Имелись 2 биохимические лаборатории, одной из которых руководил Е. Ф. Романцев. Во главе лаборатории иммунологии стоял Р. В. Петров. В лаборатории питания работали В. Н. Шатеринков и К. В. Смирнов; в лаборатории патоморфологии – Ю. Н. Соловьев. Различные школы, различные науки, различные уровни, встретившиеся здесь на равных правах, приводили к открытию фундаментальных фактов и явлений, к рождению идей и теории, формированию нового поколения биологов и клиницистов. Воспитанники института заняли ведущее положение в своих отраслях науки.
Автоколебательные реакции Б. П. Белоусова, цепная теория Б. Н. Тарусова, развитие иммунологии Р. В. Летровым, работы школы М. Н. Ливанова – это далеко не все, что родилось в Институте биофизики АМН СССР в период с 1952 по 1970 год.
Основная по объему работа лаборатории химии по синтезу новых защитных профилактических и лечебных препаратов занимала большую часть рабочего времени Белоусова. К этим исследованиям он также относился с бурным энтузиазмом; по-детски радовался, когда удавалось создать препарат с высокой эффективностью действия.

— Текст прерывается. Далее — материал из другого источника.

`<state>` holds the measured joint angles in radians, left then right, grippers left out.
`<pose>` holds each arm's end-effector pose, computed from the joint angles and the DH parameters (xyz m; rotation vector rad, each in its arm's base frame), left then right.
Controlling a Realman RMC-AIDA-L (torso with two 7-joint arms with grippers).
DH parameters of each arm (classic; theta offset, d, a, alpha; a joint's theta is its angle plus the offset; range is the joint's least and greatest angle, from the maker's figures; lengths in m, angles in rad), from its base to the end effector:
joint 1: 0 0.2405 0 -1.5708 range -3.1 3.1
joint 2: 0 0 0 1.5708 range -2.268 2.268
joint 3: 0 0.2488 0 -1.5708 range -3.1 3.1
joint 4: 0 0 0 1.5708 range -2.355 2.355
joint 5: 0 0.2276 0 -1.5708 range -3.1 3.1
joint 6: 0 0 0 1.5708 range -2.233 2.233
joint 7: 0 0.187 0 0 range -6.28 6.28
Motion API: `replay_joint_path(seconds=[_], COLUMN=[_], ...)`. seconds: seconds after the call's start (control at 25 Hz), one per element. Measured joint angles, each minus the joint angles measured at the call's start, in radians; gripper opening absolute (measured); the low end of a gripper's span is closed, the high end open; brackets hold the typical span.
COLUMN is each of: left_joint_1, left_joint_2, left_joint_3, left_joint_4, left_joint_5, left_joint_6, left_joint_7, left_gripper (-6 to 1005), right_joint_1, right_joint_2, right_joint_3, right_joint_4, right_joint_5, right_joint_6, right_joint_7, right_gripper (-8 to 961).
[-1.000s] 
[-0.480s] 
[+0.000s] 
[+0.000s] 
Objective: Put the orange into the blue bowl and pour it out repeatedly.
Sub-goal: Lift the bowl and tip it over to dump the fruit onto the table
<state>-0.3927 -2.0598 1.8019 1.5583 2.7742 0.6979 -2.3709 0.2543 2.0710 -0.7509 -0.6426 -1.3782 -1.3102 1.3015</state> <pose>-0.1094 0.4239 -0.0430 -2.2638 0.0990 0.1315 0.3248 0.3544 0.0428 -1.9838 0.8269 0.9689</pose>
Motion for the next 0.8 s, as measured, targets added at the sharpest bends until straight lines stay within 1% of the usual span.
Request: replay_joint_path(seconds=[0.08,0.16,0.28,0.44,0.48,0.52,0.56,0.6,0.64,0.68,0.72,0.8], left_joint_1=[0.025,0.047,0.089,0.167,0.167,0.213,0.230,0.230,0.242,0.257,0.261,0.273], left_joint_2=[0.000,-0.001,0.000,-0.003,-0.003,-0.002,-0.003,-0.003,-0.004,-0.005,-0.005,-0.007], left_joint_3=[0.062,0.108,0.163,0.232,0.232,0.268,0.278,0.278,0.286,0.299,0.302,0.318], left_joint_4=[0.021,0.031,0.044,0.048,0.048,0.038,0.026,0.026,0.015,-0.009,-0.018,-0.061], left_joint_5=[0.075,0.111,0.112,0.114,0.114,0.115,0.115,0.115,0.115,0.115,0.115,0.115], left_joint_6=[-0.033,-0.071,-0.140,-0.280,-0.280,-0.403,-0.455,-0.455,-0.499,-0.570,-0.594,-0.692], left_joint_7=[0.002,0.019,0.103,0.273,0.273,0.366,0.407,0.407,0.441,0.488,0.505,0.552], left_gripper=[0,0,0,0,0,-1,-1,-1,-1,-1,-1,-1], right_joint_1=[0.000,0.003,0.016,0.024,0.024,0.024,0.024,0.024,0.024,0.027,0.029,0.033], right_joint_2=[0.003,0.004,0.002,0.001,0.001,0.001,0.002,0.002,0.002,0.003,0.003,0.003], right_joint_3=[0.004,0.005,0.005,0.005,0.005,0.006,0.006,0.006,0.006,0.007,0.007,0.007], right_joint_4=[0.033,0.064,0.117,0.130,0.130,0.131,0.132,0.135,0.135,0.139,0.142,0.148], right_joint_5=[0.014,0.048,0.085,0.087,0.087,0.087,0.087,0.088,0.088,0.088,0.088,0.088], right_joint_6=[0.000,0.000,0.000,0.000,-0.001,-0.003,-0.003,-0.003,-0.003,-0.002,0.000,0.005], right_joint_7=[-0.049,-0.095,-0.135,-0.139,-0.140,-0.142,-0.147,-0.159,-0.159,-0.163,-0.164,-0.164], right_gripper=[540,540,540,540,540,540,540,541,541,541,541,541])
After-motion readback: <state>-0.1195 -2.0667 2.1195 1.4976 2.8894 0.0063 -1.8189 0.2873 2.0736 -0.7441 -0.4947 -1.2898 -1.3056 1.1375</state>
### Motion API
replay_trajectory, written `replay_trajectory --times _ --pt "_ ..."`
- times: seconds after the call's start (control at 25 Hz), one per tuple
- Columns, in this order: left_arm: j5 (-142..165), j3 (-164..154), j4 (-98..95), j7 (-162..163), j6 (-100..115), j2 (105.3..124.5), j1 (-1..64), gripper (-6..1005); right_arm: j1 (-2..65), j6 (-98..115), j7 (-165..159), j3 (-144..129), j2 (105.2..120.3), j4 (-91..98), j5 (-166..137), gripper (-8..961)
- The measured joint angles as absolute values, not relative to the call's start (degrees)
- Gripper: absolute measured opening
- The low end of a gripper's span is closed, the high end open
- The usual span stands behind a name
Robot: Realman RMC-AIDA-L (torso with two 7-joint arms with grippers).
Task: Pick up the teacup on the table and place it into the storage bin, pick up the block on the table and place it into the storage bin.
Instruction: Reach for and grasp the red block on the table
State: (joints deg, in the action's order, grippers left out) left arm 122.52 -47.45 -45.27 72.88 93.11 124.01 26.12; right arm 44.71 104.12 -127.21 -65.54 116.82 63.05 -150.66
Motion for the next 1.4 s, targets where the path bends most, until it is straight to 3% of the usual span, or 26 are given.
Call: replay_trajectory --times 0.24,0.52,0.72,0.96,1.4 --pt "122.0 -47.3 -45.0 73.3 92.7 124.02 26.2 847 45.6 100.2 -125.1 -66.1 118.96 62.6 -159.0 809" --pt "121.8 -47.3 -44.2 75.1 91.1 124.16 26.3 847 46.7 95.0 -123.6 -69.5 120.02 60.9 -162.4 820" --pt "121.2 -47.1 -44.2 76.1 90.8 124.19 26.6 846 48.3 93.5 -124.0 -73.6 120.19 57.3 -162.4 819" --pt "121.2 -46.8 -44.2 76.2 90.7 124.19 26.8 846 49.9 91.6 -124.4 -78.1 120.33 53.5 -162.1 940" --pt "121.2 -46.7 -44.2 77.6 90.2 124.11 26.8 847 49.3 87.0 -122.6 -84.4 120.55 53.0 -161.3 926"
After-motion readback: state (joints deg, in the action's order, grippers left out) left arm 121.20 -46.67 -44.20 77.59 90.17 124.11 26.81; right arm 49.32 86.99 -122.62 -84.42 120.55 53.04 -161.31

Вместе с тем Белоусов был человеком, который мог постоять за науку, за научные принципы, не боясь пойти на конфликт. Так, его крайне раздражали результаты биологических испытаний хондроитин-сульфата – препарата, созданного его лабораторией. Что-то не так делали биологи и при этом непрерывно требовали от Белоусова «уменьшить разброс химических свойств в различных партиях одного и того же препарата».
«Не может этого быть», – кипел Борис Павлович, и он это доказал. На одном из ученых советов вопрос о разбросе химических свойств очередной серии гомологов препарата он превратил в обсуждение проблемы «разброса результатов биологического эксперимента».
После того как биологи доложили о резком различии в действии модификаций препарата, созданных и представленных лабораторией Белоусова, которые колебались от очень высокого защитного действия до его полного отсутствия, Белоусов объявил, что это был один и тот же препарат, из одной партии, из одной «баночки», но после расфасовки зашифрованный по-разному, в разных пробирках. Был шум и «разрыв дипломатических отношений», но порядок в работе биологов этой группы удалось навести. Вскоре исследования были завершены с успехом.
А колбочка продолжала мерцать, особенно по вечерам. «Почему вы не опубликуете результаты своей работы в больших журналах, ведь ваше реферативное сообщение может пройти незамеченным, и вы потеряете свой приоритет?»
Ответ на этот вопрос был для меня тогда малопонятным. «Зачем? Ведь главное в том, чтобы понять суть явления, а я хотя и открыл его, но объяснить этого полностью пока не могу; у меня просто не хватит оставшейся жизни».
В конце концов, под давлением друзей он послал статью в солидные журналы. И… получил резко отрицательные рецензии с утверждением «экспертов», что «такого быть не может».
Статьи тогда не были опубликованы. Однако в нашей стране нашелся патриот – профессор Симон Эйлевич Шноль, – который начал борьбу и добился признания приоритета Б. П. Белоусова.
Лишь 22 апреля 1980 года Б. П. Белоусову (совместно с другими) была присуждена Ленинская премия за открытие и исследования автоволновых процессов в химических и биологических системах.
Официальное признание не застало в живых этого великого ученого нашего времени. Борис Павлович Белоусов умер 12 июня 1970 года, и мировая известность первооткрывателя пришла к нему уже посмертно.
Юное дарование, будь готов к посмертной славе!
История как история. Обыкновенная история. Одно не совсем юное дарование вдруг почувствовало в себе проявление способностей, а может быть, и таланта. В 1959 году в возрасте 29 лет защитил я кандидатскую диссертацию по специальности «биофизика». Для этого надо было много читать и создать у себя в голове абсолютную мешанину из физики, биологии, химии, математики, сопромата и деталей машин с примесью экономики, философии и теплотехники.
Естественно, что вскоре после защиты заболел я то ли радикулитом, то ли тонзиллитом и дней 10–15 абсолютно ничего не делал. Просто лежал, глядел на солнышко и выздоравливал. И вдруг… Вдруг прямо из моей головы начали «вылезать» в юмористической форме те самые десятки закономерностей, которые перед защитой диссертации я вталкивал в свою голову без всякого юмора, и потому было совершенно непонятно, откуда этот юмор взялся.